Before their visit, I imagined a stern surgeon, hardened by years of experience, the kind who would throw surgical instruments across the room and listen to the inevitable clang with deranged satisfaction. Dr. Lawton was quite the contrary, and I was even more in awe. The relaxed attitude with which he gave his lectures, he carried with him to the operating room. I witnessed this firsthand when I assisted him. My fingers trembled as I did the craniotomy and incised the patient’s dura, but listening to him teach during surgery, I soon realized that the trepidation was unfounded.
April Sabangan, the Filipina operating room nurse who’s been running his neurosurgery service for the last 10 years, told me how she’s only heard him raise his voice in the operating room twice. She did not even sound sure, and I doubt she could remember the circumstances.
Two times in 10 years? How does an expert do that? Hell, I would easily go beyond two times doing a single case, and my junior residents would agree in a split second.
It was April who brought up the idea of visiting the Philippines to Dr.

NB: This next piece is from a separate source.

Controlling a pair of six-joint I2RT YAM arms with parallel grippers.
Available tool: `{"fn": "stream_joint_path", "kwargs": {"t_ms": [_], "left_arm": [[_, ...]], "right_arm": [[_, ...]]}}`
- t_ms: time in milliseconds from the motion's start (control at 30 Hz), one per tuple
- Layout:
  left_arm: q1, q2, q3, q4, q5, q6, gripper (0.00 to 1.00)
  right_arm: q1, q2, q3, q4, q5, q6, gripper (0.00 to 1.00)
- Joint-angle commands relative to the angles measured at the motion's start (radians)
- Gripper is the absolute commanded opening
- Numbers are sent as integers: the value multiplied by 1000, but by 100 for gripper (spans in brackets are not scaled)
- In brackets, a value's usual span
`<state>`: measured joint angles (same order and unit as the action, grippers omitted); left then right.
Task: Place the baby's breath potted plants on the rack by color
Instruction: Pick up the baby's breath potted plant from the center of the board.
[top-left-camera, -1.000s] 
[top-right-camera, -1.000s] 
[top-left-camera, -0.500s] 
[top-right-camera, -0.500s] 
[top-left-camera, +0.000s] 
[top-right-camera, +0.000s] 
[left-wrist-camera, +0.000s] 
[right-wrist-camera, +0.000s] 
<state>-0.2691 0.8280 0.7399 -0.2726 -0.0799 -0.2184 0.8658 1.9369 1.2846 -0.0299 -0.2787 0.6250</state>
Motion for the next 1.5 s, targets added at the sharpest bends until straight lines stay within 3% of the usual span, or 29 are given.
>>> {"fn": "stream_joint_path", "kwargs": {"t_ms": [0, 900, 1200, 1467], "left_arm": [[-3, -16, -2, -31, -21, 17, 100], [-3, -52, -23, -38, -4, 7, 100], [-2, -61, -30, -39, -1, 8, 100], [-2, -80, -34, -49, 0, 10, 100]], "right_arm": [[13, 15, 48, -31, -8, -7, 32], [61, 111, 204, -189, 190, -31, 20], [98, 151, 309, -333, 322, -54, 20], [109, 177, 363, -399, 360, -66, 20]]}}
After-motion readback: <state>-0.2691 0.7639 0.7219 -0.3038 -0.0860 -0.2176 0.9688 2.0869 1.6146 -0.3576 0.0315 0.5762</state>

Lawton, at first, just so her medical team would see the Philippines in a different light, “not simply as an underdeveloped country mostly in the news for either some catastrophe or some story on poverty.” She organized Mission BRAIN’s visit, and I was just grateful she did — more than anything, for the opportunity to share stories with and to ask for advice from someone I could look up to and aspire to be.
“Are there still cases that you would want to do?” I asked Dr. Lawton. “Do you have a list that you tick off one by one?”
It was right after dinner, prepared by my attending in his home to welcome the Mission BRAIN team. I was seated across Dr. Lawton, at a long wooden table set outdoors. He was obviously still jetlagged and tired from a day’s worth of lectures, warding off mosquitoes that would sneak a bite every so often. But over mangoes, and beer and wine, he was listening.
He thought for a while, and said, quite sheepishly, “None. I think I have done everything.”
“So do you still feel excited when you do your cases?”
“Yes,” this time without hesitation, “Every time.”
His smile reflected the sheer fulfillment of someone doing what he was passionate about, and being the best at it. That was an expert speaking to me.
One day, I hope I would be able to say the same, knowing that as doctors, expertise on our part would translate to better outcomes for our patients.
With utmost gratitude to the Mission BRAIN team: Dr. Michael T. Lawton, Dr. Ana Rodriguez-Hernandez, April Sabangan, Lisa Hannigan, Will Arsheim, and Chris Louie.